M.D. numero 36, 30 novembre 2005

Tribuna
Serve un ECM ad hoc per i medici di famiglia
di Salvatore Valore, Medico di medicina generale, Paterṇ (CT)

Da quasi quattro anni sono obbligatori i corsi ECM per gli operatori della sanità e credo sia opportuno cominciare a riflettere su tale obbligatorietà.
Quando questo nuovo obbligo è nato mirava a far fare un salto di qualità alla professione dei medici, che accusava sintomi di stanchezza. L’incentivo dei “crediti” sembrava potesse essere di stimolo per qualche medico particolarmente demotivato, ma non è andata così. Il passare del tempo e la standardizzazione dei meccanismi di elaborazione e strutturazione dei corsi ECM hanno a poco a poco evidenziato lo iato tra le finalità iniziali e la realtà dell’aggiornamento. Inoltre si è anche palesata la scarsità di corsi sponsorizzati da enti istituzionali, rispetto a quelli promossi e sostenuti dalle aziende farmaceutiche.

Sponsorizzazioni in Sanità
Secondo la ricerca “Sposa” (Sponsorizzazioni in Sanità), curata da Vittorio Lodolo D’Oria, medico ed esperto di comunicazione e marketing sanitari, gli sponsor dell’ECM sono nel 92.75% dei casi industrie farmaceutiche. Le società scientifiche si avvalgono di sponsor commerciali non appartenenti all’industria farmaceutica solo nel 5% dei corsi realizzati. Anche i provider pubblici, Asl e ospedali, ricorrono significativamente allo sponsor farmaceutico, rispettivamente nel 93% e nell’84% dei casi.

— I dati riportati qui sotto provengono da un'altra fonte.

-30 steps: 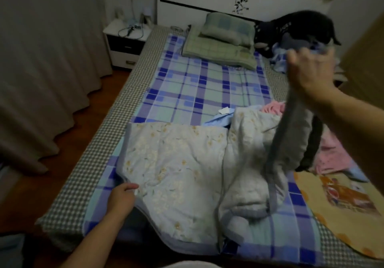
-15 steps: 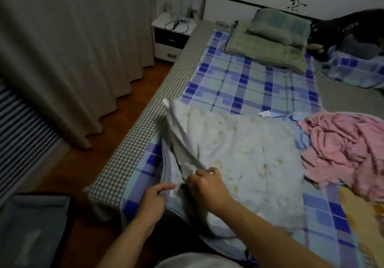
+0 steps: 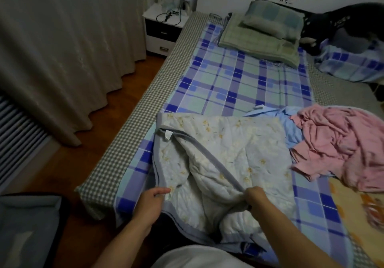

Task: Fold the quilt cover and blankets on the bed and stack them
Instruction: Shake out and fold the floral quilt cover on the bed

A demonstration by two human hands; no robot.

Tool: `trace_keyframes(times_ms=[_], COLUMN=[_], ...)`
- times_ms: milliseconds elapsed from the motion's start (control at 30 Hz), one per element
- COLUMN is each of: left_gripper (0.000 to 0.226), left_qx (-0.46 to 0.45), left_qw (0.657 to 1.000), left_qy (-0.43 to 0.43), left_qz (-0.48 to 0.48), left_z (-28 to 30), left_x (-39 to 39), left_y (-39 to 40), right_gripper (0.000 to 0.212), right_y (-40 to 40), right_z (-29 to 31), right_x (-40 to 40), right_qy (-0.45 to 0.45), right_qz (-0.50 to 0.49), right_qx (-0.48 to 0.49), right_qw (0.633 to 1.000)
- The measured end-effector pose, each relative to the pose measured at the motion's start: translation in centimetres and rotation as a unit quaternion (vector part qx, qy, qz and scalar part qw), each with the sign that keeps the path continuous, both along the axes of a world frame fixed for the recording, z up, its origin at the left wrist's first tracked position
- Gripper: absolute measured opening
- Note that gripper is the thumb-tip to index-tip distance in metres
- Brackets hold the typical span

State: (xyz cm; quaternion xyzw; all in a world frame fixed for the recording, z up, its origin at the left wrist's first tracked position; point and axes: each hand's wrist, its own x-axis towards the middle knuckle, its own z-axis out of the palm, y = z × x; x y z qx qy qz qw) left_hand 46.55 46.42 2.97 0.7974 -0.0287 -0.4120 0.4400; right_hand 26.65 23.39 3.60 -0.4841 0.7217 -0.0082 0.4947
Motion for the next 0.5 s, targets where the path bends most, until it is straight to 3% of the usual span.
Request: trace_keyframes(times_ms=[67,167,233,300,367,467,500], left_gripper=[0.035,0.035,0.035,0.035,0.032,0.030,0.030], left_qx=[0.003,0.006,0.004,-0.014,-0.042,-0.076,-0.079], left_qw=[1.000,1.000,1.000,1.000,0.999,0.997,0.997], left_qy=[0.001,0.007,0.010,0.018,0.022,0.013,0.010], left_qz=[-0.007,-0.013,-0.015,-0.006,-0.002,-0.007,-0.003], left_z=[0.1,0.2,0.6,0.9,1.5,2.4,2.6], left_x=[0.2,0.5,0.6,0.5,0.2,-0.6,-0.9], left_y=[-0.1,0.1,0.2,0.1,-0.1,-0.5,-0.7], right_gripper=[0.014,0.017,0.017,0.027,0.055,0.067,0.068], right_y=[-0.6,-4.7,-8.2,-10.0,-9.5,-5.4,-3.5], right_z=[1.2,4.5,8.4,13.4,19.1,23.9,23.5], right_x=[-1.1,-1.2,-0.9,-0.1,0.7,2.4,3.1], right_qy=[-0.014,-0.077,-0.223,-0.365,-0.426,-0.474,-0.472], right_qz=[-0.011,-0.105,-0.215,-0.246,-0.212,-0.103,-0.060], right_qx=[0.030,-0.066,-0.106,-0.157,-0.224,-0.336,-0.345], right_qw=[0.999,0.989,0.945,0.884,0.850,0.808,0.809])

Nella strutturazione dei corsi ECM, ministero della Salute, Regioni e Asl brillano per la loro sparuta presenza ed è ovvio che in tale vuoto istituzionale subentrino le industrie farmaceutiche con troppi eventi, magari interessanti ma, per ovvi motivi, settoriali e senza una vera organica programmazione.
“Obbligatorietà” e “crediti” spingono i medici a frequentare tutti i corsi che possono, ma nella realtà sono pochi quelli che hanno ricadute sul lavoro di ogni giorno.
È proprio questo uno dei motivi, se non il principale, del malessere che serpeggia tra la categoria. Ci si affanna troppo a seguire corsi, a riempire carte e creare file e mancano non solo le proposte, ma anche il tempo per una formazione a misura di Mmg.

Questioni culturali


Va anche detto che i corsi ECM risentono della cultura e dell’impostazione metodologica universitaria, per questo possono andar bene per il personale sanitario strutturato e operante in Policlinici e ospedali, dove si trovano a curare le patologie in acuto e nella loro specificità. Sono poco adatti, però, per il Mmg che in maggioranza si occupa di cronicità e opera nel quotidiano con pazienti spesso portatori di una miriade di sintomi da interpretare, a volte senza una patologia definita.
Per questo credo sia arrivato il momento di mettere in discussione la metodologia concernente l’aggiornamento in medicina generale, strutturando eventi ECM specifici.
Bisogna tenere presente che il medico di famiglia parte dai sintomi (non dalla patologia) per arrivare ad una diagnosi.
Sarebbe opportuno strutturare degli eventi che tengano conto del processo “maieutico” che caratterizza il percorso diagnostico della medicina di famiglia affinando le capacità di correlazione tra svariati sintomi e possibili diagnosi.
Una ECM a misura di Mmg dovrebbe, prima di tutto, occuparsi dei contenuti, dei modi e dei metodi più idonei a risolvere il problema (complesso e variegato) dell’interpretazione del sintomo. Le conoscenze specifiche sono necessarie, ma devono essere complementari alle esigenze e ai compiti propri di chi esercita la professione di medico di famiglia.
Sono inoltre convinto che la medicina di famiglia avrebbe tutte le carte in regola per trovare in se stessa le energie necessarie per le esigenze di crescita e formazione, senza per questo disconoscere la valenza delle conoscenze e delle innovazioni che la ricerca, la scienza e l’università offrono. Senza però nemmeno disattendere (per un malcelato senso di frustrazione rispetto ai “luminari”) la specificità e articolata complessità in cui opera il medico di famiglia.